▸ **DATA SHOWN**:
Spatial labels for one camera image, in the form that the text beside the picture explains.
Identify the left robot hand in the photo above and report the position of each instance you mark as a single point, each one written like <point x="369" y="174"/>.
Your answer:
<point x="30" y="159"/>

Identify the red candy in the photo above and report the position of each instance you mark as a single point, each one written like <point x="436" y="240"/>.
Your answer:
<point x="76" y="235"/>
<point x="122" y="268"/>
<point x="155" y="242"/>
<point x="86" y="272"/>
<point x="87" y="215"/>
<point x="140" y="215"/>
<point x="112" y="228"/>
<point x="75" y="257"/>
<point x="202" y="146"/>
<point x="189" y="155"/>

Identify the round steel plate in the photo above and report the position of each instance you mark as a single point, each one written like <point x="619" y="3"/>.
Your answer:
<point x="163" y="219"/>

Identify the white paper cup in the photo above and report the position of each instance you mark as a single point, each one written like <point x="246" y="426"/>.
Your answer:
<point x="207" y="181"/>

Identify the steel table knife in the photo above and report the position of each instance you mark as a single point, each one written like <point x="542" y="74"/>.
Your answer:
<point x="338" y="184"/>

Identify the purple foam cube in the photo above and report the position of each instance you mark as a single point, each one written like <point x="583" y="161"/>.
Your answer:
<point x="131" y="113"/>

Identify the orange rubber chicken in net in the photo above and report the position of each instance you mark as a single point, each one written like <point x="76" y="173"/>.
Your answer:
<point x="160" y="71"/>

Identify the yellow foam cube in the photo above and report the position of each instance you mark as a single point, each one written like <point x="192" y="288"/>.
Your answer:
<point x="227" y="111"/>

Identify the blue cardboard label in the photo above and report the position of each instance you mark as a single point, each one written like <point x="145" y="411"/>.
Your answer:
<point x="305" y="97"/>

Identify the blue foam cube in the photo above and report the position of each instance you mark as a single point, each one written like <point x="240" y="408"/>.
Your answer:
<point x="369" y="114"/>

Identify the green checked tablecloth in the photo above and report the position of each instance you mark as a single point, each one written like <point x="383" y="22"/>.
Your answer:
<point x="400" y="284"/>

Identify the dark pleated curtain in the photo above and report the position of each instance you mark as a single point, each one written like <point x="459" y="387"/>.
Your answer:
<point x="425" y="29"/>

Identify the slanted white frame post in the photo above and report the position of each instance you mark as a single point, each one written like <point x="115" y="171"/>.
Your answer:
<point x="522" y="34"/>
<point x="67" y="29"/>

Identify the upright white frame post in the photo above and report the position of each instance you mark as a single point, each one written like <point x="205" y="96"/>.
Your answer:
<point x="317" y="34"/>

▸ **EXERCISE**: Each line of the data should be transcribed exactly.

▸ **SOLUTION BELOW**:
Spatial labels for one camera image, in the form that the text beside the picture explains.
Identify the left robot hand in the photo above and report the position of each instance you mark as a single point, each one written like <point x="369" y="174"/>.
Your answer:
<point x="30" y="159"/>

Identify the red candy in the photo above and report the position of each instance you mark as a single point, each one written like <point x="436" y="240"/>.
Your answer:
<point x="76" y="235"/>
<point x="122" y="268"/>
<point x="155" y="242"/>
<point x="86" y="272"/>
<point x="87" y="215"/>
<point x="140" y="215"/>
<point x="112" y="228"/>
<point x="75" y="257"/>
<point x="202" y="146"/>
<point x="189" y="155"/>

Identify the round steel plate in the photo above and report the position of each instance you mark as a single point, each one written like <point x="619" y="3"/>.
Your answer:
<point x="163" y="219"/>

Identify the white paper cup in the photo above and report the position of each instance you mark as a single point, each one written like <point x="246" y="426"/>.
Your answer:
<point x="207" y="181"/>

Identify the steel table knife in the photo above and report the position of each instance you mark as a single point, each one written like <point x="542" y="74"/>.
Your answer:
<point x="338" y="184"/>

Identify the purple foam cube in the photo above and report the position of each instance you mark as a single point, each one written like <point x="583" y="161"/>.
Your answer:
<point x="131" y="113"/>

Identify the orange rubber chicken in net in the photo above and report the position of each instance you mark as a single point, each one written like <point x="76" y="173"/>.
Your answer:
<point x="160" y="71"/>

Identify the yellow foam cube in the photo above and report the position of each instance you mark as a single point, each one written like <point x="192" y="288"/>.
Your answer:
<point x="227" y="111"/>

Identify the blue cardboard label in the photo above and report the position of each instance you mark as a single point, each one written like <point x="145" y="411"/>.
Your answer:
<point x="305" y="97"/>

Identify the blue foam cube in the photo above and report the position of each instance you mark as a single point, each one written like <point x="240" y="408"/>.
Your answer:
<point x="369" y="114"/>

Identify the green checked tablecloth in the photo above and report the position of each instance you mark as a single point, each one written like <point x="383" y="22"/>.
Your answer:
<point x="400" y="284"/>

Identify the dark pleated curtain in the photo above and report the position of each instance you mark as a single point, each one written like <point x="459" y="387"/>.
Your answer:
<point x="425" y="29"/>

Identify the slanted white frame post in the photo above and report the position of each instance you mark as a single point, each one written like <point x="115" y="171"/>.
Your answer:
<point x="522" y="34"/>
<point x="67" y="29"/>

Identify the upright white frame post in the photo above and report the position of each instance you mark as a single point, each one written like <point x="205" y="96"/>.
Your answer:
<point x="317" y="34"/>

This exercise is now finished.